My idea to stay with Microsim/OrCAD was indeed beeing able to share
simulation files with other coilers, as mentioned by Steve. I've
tried installing OrCad 10.0 demo. It would support a perhaps nice
new feature for coilers, by supporting real, nonlinear magnetics
iron cored transformers. But I met a serious problem: the
installation has a problem with the "Norton Internet Security
Firewall". If the firewall is active, you cannot use capture (=the
schematics editor), while on the other hand, the software seems
resorting to internet resources, if i.e. you try "help". This was
confirmed yesterday, when I met the Swiss OrCad representative at
electronic fair INELTEC. There might be a workaround for it, which
the representative affirmed to seek for. In addition, there is also
a considerable learning effort, to master the new surface of OrCad.
As is, in my view, the internet problem seems inacceptable, and I
resorted to old Microsim 8, in order to be able using my former
simulations. BTW: it can be installed on Win XP, without having
compatibility problems, despite it's age...
Microsim 8, as Terry confirmed, is yet good for most coiler needs.
I'm just a little unhappy about the rudimentary printout
possibilities, and about not beeing able to display useful grids in
the probe diagrams. Anybody having a better experience?
Of course. if doing sim's just for youself, as a "lone wolf", other
sim packages might be better or easier:
I've not yet tried Antonio's preferred, fast SwitcherCad, but
consider to do. Thanks Antonio.
Another nice tool was favoured by Ken Herrick, September 11th 2002 ,
titled "MicroSim's Pspice Student vs. SiMetrix Intro":
SiMetrix Intro, a free version, at http://www.newburytech.co.uk
which indeed seems easy to learn for "old dogs", I belong to (66).
Downloded it and tried today by doing the short tutorials - indeed
exciting! A drawback may be the limited componets library of only
170 elements in the intro version (don't yet know, if including
company supplied pspice models are supported by the intro version).

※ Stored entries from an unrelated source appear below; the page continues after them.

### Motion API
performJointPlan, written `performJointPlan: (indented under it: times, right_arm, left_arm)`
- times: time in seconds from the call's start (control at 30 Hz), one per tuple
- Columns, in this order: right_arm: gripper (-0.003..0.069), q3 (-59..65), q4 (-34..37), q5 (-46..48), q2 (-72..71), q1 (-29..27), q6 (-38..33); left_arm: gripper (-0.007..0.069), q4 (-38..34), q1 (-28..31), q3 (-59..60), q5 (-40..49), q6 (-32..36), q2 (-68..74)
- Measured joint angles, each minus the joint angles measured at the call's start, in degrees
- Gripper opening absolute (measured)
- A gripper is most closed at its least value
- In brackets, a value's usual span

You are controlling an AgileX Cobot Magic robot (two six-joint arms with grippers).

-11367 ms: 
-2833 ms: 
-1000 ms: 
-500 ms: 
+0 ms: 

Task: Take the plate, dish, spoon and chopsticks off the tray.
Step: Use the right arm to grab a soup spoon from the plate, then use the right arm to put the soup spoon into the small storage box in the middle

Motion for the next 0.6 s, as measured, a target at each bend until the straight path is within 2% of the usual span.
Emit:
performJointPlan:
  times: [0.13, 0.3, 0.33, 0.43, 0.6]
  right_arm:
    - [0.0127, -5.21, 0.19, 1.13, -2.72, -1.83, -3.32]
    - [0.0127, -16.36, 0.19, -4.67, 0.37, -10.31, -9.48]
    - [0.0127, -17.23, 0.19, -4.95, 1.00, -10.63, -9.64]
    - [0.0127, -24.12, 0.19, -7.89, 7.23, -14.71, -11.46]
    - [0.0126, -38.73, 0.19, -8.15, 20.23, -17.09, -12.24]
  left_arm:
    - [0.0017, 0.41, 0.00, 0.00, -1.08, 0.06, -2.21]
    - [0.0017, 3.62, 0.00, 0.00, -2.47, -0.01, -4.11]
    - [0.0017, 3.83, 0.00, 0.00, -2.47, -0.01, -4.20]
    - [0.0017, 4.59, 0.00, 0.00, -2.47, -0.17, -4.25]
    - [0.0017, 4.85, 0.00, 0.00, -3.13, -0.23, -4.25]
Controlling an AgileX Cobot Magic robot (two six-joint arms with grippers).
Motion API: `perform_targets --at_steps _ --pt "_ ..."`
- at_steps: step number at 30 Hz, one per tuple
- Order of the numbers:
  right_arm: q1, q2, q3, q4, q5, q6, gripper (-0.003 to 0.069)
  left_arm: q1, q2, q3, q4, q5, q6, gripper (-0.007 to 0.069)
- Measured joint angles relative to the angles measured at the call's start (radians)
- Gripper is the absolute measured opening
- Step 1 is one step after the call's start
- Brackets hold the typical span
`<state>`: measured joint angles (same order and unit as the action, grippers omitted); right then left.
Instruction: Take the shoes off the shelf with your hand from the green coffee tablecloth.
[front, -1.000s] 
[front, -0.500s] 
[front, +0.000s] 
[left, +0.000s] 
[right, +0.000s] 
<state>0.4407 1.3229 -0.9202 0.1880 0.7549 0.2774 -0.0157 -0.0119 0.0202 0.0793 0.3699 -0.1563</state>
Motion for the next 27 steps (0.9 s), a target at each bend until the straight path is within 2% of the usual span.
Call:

Considering the time effort setting up a schematic, net simulation
speed may be a little less predominant, if not performing strong
parametric studies. I "think" the exchange of simulations among
coilers would also be easy, by just sending schematics files with
extension *.sxsch, instead of microsim's *.sch. There may be another
problem with the program, not featuring PCB designs, which may make
it unattractive for the recent trend in DRSSTC design.
I'm sure, there are other alternative simulators.
----- Original Message ----- From: "Tesla list" <tesla@xxxxxxxxxx>
Sent: Monday, September 05, 2005 3:16 PM
Subject: Re: Which Pspice for the Coiler?
Original poster: Steve Conner <steve@xxxxxxxxxxxx>
> I prefer Switchercad...
> My first impression was
> that one couldn't
> arbitrarily assign values
SwitcherCad works just like ordinary SPICE. It has
models for standard op-amps, transistors, diodes etc.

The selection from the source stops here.